Of course :)
Thank you.

2014-05-28 9:53 GMT+02:00 Phillip Simbwa <[email protected]>:

> @Alexis: I now get your point clearly... Let me first digest the
> challenge properly then make a recommendation.
>
>
> On Wed, May 28, 2014 at 10:42 AM, Alexis Gryta
> <[email protected]> wrote:
> > Good morning/afternoon/night !
> > Thank you for your replies !!!
> >
> > *M. Geyer :* I don't know ... to be safe that it's a right value.
> > *M. Simbwa :* Ok, I explain myself:
> >
> > I work for a firm which produces (and has produced) many many XML files.
> > (for 10years)
> > But now, they want to change everything and use the Big Data to store and
> > to do statistics in the server and no longer in the client.

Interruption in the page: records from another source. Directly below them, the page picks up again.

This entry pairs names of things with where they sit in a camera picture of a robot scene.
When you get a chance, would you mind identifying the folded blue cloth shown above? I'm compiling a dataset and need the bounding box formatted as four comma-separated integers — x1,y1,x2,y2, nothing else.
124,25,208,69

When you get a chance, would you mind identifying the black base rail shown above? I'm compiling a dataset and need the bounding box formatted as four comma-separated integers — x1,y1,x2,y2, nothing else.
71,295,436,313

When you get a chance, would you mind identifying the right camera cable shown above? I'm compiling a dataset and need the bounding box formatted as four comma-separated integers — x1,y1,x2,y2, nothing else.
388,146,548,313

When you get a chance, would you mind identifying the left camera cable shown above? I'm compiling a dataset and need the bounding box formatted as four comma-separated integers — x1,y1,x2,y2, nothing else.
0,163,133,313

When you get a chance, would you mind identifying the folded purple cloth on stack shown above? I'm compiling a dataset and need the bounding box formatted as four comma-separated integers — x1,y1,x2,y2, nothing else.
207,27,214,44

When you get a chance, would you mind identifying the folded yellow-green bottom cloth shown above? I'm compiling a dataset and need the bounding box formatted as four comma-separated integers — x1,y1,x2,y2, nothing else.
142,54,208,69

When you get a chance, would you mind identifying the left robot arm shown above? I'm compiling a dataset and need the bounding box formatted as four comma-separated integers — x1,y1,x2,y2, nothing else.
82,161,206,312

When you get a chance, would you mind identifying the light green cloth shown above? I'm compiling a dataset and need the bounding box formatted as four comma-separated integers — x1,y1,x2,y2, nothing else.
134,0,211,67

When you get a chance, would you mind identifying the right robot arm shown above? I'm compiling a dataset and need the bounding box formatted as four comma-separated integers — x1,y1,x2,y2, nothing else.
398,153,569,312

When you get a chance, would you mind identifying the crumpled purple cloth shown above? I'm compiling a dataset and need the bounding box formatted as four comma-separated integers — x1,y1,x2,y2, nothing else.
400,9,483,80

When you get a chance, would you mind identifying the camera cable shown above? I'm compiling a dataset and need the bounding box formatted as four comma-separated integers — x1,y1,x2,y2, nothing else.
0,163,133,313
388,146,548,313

> > They want to use Hadoop, Impala, HDFS etc... But before, they want to
> store
> > all these files with validation of structure and adaptation of structure
> in
> > perennial way because the structure of xml files will maybe change..
> > I have to use this.. it's my statement of work (remit?).
> >
> > Then, my boss want to use thrift to convert every XML files to thrift
> > binary files.
> >
> > Now, I try to use thrift with very tiny structure (Creation) but the
> final
> > structure will be very big. (there wasn't XML schema, I had to do it)
> >
> > So I think that I have to do what I said.. [  xml->object (automatically
> in
> > php or ruby) -> thrift object (I have to code myself...) -> thrift binary
> > file  -> HDFS  ]
> >
> > I have replied to your question ?
> >
> >
> >
> > *M. Farrell :* Yes, I have looked at Parquet (I have done a state of art
> of
> > Hadoop components at the beginning of my internship)

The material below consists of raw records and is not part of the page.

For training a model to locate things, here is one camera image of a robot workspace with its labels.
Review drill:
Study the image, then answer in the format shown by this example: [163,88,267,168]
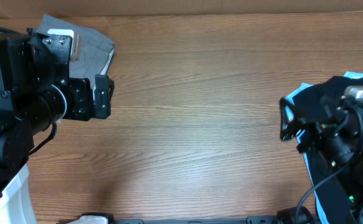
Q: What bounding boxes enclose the grey shorts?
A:
[38,14,115,87]

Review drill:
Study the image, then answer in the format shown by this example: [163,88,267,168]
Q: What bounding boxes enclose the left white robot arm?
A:
[0,29,114,223]

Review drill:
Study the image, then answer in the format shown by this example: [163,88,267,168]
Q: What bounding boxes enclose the black t-shirt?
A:
[292,72,363,224]

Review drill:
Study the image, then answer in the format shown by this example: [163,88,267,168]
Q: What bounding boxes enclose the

> > After to have use thrift, I'll use Parquet. (I saw that Impala+Parquet
> was
> > amazing !!)
> > I think that there is fewer docs than for thrift... ( but if there is a
> way
> > to use directly Parquet without thrift, I'm taker, althought my boss will
> > demand me to do the thrift serialization too )
> >
> > Regards.
> >
> >
> >
> >
> >
> > 2014-05-28 9:16 GMT+02:00 Phillip Simbwa <[email protected]>:
> >
> >> Hi Alexis,
> >>
> >> Now why would you want to serialize XML and then save to HDFS?
> >>
> >> I would propose you use the thrift structs to define objects that can
> >> lighter to carry around the wire and easily read in any other language
> >> without a big processing overhead.
> >>
> >> What do you think?
> >>
> >> On Wed, May 28, 2014 at 10:10 AM, Alexis Gryta
> >> <[email protected]> wrote:
> >> > Thank you, I'm a french engineer student and I'm in an internship.

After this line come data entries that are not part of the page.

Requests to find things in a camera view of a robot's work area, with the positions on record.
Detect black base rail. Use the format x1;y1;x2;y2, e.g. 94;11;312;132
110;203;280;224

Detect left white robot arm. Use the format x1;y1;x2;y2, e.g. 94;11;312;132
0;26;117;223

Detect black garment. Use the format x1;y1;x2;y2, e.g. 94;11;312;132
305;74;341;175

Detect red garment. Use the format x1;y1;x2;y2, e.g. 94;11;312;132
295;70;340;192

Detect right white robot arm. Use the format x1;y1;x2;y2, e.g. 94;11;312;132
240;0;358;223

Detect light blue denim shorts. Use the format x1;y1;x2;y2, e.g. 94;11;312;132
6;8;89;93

> >> > I choose php to do many tests quickly but afterwards, I would like to
> do
> >> > with ruby.
> >> >
> >> > I have passed 1week to read many website and docs about thrift but
> >> nothing
> >> > to just serialize etc... but I think that I found what I wanted to do.
> >> >
> >> > *Actually, this setters/getters don't created to be used.. (for user)
> I
> >> > think..*
> >> >
> >> > I have found an example in Java and I tried to find equivalent
> classes in
> >> > PHP ...
> >> > ###
> >> > $bins = new TBinarySerializer(new TJSONProtocol());
> >> > $seria=  $bins->serialize($creaticket);
> >> > echo $seria;
> >> > echo bin2hex($seria);
> >> > ###
> >> > shows:
> >> > ###
> >> >
> >> > Creation Object
> >> > (
> >> >     [a_iso] => 846545458
> >> >     [date] => 27052014
> >> > )
> >> >
> >> >   2uB2   oeÇî
> >> > 08000132754232080002019cc7ee00
> >> > ###
> >> >
> >> > But I have to do :
> >> > $creaticket = new Creation();
> >> > $creaticket->a_iso = 846545458;
> >> > $creaticket->date= 27052014;
> >> >
> >> > I have to code my own setter to write a_iso and date ? (
> >> > $creaticket->setA_iso(846545458) )
> >> >
> >> >
> >> > I would like to serialize my XML files (many..) to thrift binary
> files.
> >> > So I parse and convert my XML file in object (automatically in php)
> and I
> >> > convert this object in thrift object (with Types.php, file generated
> by
> >> > Thrift with my thrift structue) and I serialize in binary and I
> create a
> >> > file.
> >> > I don't know how to do but I try and I evolve slowly.
> >> >
> >> > I want to do this to store them in HDFS and use Impala.
> >> >
> >> > Sorry I've told my life but it's to be more clear.
> >> >
> >> >
> >> >
> >> >
> >> >
> >> > 2014-05-27 17:59 GMT+02:00 Aaron Mefford <[email protected]>:
> >> >
> >> >> If you do not like the interface of the generated Thrift code
> consider
> >> >> subclassing or otherwise wrapping the generated stub in a class that
> >> >> provides the interface that you want or need to use. Generated Thrift
> >> code
> >> >> as I understand it is designed to provide minimally functional
> >> interfaces
> >> >> in your language of choice.  The conventions are intended to be
> similar
> >> >> where possible across the gamut of languages supported by Thrift.  As
> >> such
> >> >> you may see influences for c++ in your PHP stub.  Wrap that stub and
> >> make
> >> >> it work the way you are comfortable with.  There is know way the
> >> developers
> >> >> of Thrift could write a library that would generate stubs that are
> >> >> comfortable for everyone.
> >> >>
> >> >> I would provide you a sample in PHP, but PHP is not my cup of tea.
> >> >>
> >> >> Aaron
> >> >>
> >> >>
> >> >>
> >> >> On 5/27/14, 3:32 AM, Alexis Gryta wrote:
> >> >>
> >> >>> Hi !
> >> >>>
> >> >>> I'm not able to use getters and setters of Types.php generated by
> >> Thrift.
> >> >>>
> >> >>> My Thrift structure :
> >> >>>
> >> >>> typedef i32 intstruct Creation {
> >> >>>
> >> >>>     1: int a_iso,
> >> >>>     2: int date}
> >> >>>
> >> >>> I did :
> >> >>> $objetcree = new Creation(); $objetcree->a_iso = 45;
> >> >>>
> >> >>> Ok but I don't want use like that.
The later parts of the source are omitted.